(Dataset items)
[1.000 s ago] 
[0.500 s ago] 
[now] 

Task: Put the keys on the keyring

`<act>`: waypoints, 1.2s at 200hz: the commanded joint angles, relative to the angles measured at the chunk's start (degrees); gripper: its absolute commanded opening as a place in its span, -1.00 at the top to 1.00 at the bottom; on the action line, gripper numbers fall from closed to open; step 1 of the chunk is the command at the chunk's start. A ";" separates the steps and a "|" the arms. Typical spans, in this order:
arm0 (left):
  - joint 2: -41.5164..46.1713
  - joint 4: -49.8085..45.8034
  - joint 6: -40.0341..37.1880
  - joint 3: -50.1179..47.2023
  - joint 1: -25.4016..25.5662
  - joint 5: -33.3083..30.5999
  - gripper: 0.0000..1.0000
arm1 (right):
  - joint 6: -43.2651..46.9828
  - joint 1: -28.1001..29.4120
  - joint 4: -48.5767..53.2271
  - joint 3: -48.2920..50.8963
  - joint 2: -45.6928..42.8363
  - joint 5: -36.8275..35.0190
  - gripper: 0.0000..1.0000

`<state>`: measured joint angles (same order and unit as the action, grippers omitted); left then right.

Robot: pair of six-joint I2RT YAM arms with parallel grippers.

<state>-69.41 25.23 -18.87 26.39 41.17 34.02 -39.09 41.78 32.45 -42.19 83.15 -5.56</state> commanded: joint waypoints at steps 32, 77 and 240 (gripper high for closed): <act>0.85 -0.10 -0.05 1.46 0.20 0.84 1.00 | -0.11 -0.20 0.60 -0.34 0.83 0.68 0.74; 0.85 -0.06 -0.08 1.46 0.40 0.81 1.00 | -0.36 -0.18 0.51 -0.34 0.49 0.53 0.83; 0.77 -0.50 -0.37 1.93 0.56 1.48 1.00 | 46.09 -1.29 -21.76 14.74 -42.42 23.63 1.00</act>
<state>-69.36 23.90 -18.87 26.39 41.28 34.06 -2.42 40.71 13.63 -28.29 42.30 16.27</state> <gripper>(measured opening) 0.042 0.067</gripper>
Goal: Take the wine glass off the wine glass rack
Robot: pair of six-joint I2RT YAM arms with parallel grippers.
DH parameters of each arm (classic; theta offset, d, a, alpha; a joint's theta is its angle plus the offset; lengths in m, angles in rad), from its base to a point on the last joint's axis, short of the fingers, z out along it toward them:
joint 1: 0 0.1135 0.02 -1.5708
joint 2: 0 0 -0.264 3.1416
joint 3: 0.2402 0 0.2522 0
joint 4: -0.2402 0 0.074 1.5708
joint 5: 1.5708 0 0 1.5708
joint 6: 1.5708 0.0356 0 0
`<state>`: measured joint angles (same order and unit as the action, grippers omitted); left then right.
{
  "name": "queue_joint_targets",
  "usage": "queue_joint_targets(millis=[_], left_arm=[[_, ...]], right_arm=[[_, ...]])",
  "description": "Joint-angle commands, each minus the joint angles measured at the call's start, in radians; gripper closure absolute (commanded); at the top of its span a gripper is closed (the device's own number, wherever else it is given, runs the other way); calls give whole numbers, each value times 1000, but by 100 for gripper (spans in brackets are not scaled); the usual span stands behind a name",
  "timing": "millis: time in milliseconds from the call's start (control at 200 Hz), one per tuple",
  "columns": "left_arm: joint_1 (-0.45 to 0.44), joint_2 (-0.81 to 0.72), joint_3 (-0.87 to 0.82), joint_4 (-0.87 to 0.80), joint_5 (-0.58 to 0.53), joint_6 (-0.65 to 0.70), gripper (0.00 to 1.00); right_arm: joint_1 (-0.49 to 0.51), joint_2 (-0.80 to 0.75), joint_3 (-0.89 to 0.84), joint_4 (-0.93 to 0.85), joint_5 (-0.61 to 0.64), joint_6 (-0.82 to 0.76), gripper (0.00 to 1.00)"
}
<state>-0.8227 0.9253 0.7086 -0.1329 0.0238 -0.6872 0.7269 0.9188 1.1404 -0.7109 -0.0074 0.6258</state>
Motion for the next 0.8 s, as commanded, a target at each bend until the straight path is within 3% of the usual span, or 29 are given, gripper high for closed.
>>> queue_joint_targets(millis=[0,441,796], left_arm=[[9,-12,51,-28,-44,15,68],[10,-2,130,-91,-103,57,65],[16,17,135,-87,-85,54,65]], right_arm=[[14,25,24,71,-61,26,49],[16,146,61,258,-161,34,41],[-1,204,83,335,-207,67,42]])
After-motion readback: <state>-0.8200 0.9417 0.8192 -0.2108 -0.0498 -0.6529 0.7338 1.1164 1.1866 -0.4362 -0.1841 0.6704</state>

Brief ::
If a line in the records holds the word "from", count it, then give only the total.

Task result ::
3